● What needs to be done: Copy out exactly the lines spanning the line with "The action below" to the line with "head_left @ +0", inclusive, from the data underneath, with no pictures.

=== Begin Enclosure ===

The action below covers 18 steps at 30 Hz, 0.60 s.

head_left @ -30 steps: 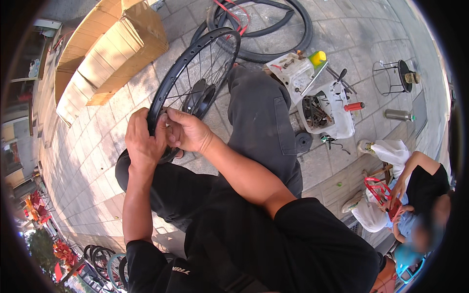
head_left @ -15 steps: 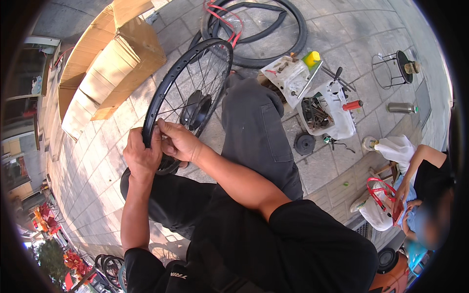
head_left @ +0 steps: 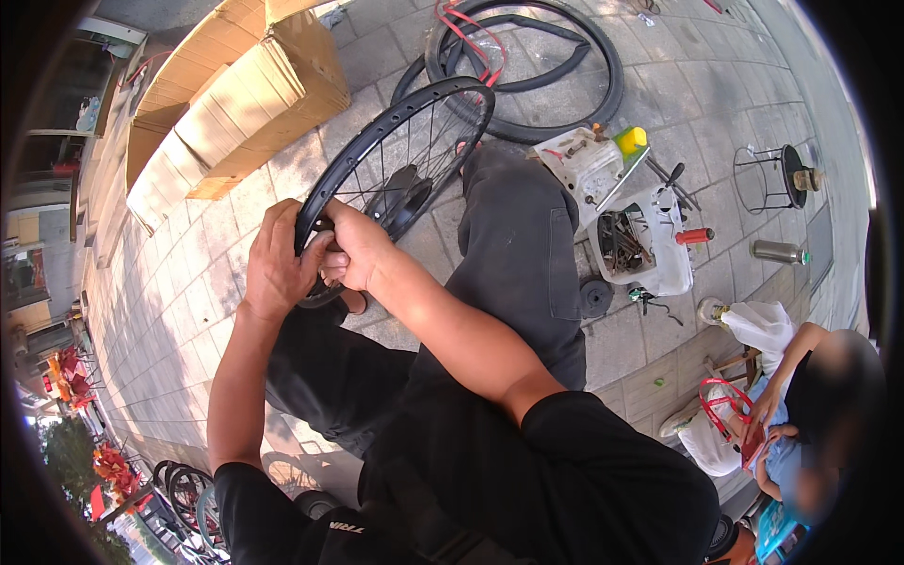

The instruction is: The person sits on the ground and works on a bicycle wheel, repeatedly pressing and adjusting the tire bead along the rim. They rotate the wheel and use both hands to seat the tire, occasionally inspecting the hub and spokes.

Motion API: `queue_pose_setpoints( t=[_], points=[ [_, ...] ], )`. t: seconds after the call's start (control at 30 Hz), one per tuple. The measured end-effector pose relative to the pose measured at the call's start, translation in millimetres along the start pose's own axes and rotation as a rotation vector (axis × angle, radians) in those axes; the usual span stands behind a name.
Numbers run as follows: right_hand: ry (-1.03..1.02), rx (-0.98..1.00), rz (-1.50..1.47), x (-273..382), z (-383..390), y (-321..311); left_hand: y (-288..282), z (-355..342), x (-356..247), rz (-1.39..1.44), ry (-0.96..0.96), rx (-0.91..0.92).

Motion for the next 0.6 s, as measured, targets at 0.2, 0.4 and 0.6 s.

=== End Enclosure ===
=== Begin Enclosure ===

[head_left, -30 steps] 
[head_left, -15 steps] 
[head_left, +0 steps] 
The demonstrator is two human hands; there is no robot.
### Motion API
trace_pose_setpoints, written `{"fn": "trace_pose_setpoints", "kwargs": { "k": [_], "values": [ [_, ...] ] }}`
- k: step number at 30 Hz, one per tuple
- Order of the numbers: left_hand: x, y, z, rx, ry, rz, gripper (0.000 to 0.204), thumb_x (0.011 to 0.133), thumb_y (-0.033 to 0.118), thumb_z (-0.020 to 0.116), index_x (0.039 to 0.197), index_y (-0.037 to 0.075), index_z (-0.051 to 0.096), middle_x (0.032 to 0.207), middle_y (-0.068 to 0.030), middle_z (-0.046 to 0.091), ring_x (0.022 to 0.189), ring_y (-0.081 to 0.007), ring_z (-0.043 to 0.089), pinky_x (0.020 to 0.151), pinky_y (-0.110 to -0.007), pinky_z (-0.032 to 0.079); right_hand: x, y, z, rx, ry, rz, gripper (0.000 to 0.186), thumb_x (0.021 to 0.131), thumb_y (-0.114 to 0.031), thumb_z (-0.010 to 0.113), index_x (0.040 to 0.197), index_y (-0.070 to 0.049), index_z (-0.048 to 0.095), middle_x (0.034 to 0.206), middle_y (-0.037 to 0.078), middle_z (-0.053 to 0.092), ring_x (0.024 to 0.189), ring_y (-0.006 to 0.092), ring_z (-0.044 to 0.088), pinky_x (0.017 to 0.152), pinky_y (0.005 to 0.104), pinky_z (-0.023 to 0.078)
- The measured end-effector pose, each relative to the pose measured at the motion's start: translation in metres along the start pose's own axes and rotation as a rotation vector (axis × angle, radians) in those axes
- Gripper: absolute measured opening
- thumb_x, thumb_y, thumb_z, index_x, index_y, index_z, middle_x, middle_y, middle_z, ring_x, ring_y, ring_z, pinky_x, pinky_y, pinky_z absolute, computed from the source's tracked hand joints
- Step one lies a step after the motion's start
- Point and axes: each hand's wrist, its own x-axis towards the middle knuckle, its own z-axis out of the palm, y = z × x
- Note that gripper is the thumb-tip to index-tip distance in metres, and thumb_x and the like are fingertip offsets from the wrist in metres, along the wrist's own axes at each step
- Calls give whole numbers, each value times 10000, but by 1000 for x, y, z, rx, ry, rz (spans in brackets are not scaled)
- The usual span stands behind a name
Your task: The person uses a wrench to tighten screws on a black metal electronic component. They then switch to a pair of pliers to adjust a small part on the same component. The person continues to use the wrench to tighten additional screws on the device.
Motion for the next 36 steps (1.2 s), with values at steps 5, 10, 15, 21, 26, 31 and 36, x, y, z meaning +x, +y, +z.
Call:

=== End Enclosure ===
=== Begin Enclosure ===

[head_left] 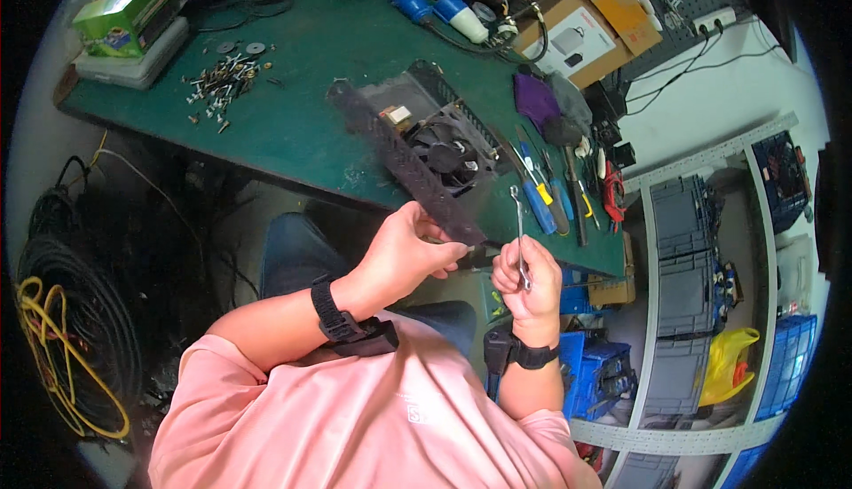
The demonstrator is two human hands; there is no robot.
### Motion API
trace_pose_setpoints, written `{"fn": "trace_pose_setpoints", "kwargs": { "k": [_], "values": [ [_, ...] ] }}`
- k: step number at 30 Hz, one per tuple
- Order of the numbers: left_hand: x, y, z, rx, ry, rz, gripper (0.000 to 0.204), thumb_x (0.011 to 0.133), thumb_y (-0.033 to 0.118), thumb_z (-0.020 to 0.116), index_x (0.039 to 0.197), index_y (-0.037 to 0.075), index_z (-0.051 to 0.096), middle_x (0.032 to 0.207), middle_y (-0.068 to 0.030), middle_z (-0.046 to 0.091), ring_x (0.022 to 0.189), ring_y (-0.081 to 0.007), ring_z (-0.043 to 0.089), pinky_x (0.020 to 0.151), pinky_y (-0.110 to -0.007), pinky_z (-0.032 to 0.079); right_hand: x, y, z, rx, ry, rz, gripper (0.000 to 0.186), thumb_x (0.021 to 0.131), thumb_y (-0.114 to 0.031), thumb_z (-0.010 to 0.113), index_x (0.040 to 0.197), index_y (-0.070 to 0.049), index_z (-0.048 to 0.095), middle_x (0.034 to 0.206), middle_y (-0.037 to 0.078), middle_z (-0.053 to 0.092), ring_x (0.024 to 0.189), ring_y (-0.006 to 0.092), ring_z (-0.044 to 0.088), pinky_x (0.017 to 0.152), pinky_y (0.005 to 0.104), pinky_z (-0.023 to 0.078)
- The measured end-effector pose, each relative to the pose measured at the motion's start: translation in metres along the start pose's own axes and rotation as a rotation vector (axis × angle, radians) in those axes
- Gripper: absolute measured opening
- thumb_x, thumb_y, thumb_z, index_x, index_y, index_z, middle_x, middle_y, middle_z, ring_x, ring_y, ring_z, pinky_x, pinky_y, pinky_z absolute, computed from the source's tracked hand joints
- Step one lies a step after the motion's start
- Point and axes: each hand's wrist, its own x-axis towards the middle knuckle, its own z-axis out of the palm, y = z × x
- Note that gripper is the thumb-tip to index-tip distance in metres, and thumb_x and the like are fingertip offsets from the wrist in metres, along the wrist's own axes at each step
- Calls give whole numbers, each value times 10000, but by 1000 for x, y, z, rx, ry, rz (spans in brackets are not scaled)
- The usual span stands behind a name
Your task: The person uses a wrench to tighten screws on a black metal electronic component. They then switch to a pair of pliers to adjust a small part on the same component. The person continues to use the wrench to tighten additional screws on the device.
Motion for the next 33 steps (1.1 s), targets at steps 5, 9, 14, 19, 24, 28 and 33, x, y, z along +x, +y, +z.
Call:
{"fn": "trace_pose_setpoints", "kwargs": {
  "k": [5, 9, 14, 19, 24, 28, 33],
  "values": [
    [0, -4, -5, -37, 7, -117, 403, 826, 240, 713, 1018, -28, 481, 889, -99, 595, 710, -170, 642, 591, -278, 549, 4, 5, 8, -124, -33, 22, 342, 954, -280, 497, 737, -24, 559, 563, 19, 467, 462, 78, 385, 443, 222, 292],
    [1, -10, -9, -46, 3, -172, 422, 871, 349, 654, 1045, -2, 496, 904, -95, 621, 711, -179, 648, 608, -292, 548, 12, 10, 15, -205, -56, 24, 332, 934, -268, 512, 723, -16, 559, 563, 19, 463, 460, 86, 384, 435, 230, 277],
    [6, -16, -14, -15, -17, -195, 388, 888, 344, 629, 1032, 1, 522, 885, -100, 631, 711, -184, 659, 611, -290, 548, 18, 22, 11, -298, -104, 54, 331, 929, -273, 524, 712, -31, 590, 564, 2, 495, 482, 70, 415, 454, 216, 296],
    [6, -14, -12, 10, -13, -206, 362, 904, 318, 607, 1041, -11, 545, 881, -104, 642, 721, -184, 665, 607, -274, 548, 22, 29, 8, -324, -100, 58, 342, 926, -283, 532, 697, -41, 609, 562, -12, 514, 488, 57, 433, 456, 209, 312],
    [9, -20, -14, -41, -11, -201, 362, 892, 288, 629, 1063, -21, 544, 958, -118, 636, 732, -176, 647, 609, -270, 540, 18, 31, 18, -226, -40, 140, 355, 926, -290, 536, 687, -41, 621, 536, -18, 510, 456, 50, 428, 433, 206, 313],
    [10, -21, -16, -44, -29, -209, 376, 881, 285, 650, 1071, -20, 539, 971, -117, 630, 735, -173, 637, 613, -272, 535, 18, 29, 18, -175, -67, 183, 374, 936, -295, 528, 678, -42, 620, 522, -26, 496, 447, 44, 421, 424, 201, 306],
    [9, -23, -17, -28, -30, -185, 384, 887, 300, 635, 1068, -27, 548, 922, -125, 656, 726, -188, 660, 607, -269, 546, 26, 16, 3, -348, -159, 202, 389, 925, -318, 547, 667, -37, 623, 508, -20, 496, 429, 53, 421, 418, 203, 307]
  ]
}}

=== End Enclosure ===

● Worked solution:
The action below covers 18 steps at 30 Hz, 0.60 s.

head_left @ -30 steps: 
head_left @ -15 steps: 
head_left @ +0 steps: 

The exercise contains no remaining tasks.